Exercise aim: State only the count of lines in the listing below that hold "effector".

_ _ _ _ _

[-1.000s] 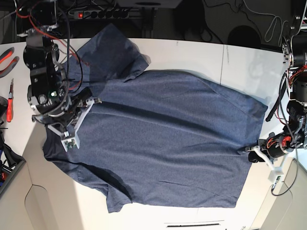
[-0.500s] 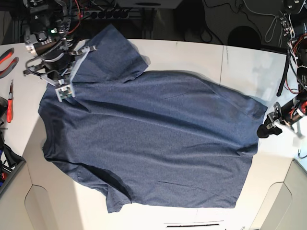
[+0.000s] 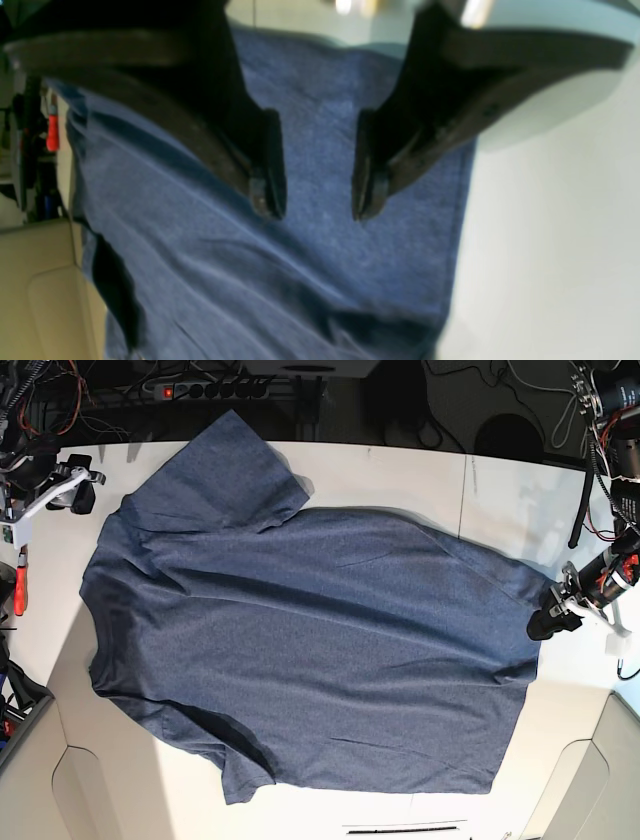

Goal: Layout the t-shirt on the table in an organized manner, then fold the t-shirt properly
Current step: 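Release the shirt and move both grippers to the shirt's shoulder edges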

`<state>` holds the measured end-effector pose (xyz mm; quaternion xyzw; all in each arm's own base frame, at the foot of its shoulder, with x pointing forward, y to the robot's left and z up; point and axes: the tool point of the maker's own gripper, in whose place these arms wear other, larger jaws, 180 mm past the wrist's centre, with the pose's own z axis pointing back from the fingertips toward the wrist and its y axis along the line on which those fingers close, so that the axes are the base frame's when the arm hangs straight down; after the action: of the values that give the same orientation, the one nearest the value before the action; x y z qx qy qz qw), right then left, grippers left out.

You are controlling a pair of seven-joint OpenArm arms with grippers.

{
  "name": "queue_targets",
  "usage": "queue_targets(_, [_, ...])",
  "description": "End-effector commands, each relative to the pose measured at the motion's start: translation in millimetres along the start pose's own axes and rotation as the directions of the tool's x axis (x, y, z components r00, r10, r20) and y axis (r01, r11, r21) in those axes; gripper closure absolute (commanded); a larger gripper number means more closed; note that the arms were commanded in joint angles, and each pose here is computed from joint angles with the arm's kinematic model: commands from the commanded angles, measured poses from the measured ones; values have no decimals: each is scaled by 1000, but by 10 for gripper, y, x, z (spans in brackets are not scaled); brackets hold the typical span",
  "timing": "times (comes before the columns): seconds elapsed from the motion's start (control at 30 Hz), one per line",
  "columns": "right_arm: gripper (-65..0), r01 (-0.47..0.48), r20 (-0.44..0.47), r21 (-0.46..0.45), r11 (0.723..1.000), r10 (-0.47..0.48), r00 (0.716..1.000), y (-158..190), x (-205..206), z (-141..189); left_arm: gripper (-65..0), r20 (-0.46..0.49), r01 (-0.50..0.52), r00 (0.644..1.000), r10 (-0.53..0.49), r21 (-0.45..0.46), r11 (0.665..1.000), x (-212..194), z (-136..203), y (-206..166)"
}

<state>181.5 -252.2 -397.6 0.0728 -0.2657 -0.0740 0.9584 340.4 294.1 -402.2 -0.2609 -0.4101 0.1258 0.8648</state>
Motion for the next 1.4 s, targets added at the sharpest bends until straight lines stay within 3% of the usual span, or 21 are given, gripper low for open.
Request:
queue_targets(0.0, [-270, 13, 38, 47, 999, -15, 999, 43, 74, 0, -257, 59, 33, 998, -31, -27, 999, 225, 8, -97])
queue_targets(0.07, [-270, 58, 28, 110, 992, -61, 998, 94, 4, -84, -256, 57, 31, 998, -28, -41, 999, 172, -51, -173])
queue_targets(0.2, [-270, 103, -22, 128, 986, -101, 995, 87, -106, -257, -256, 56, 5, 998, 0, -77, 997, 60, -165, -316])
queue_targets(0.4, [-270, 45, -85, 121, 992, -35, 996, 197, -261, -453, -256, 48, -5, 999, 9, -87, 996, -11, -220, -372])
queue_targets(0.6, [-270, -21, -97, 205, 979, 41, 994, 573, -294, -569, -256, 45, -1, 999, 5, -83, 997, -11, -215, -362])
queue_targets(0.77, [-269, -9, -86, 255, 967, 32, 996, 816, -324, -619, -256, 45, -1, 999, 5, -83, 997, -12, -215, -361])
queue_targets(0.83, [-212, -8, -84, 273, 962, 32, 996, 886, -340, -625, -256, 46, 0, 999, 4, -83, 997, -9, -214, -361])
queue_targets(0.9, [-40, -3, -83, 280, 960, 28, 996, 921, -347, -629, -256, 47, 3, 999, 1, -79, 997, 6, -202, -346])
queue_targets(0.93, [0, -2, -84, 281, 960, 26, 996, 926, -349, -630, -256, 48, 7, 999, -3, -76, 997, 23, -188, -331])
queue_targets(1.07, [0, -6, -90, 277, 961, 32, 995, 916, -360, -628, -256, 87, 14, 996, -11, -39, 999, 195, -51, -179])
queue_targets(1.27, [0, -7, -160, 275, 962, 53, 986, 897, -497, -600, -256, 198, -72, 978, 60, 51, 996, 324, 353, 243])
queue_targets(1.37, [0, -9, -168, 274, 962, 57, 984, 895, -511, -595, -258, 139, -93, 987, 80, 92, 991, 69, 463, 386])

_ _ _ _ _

Your response: 2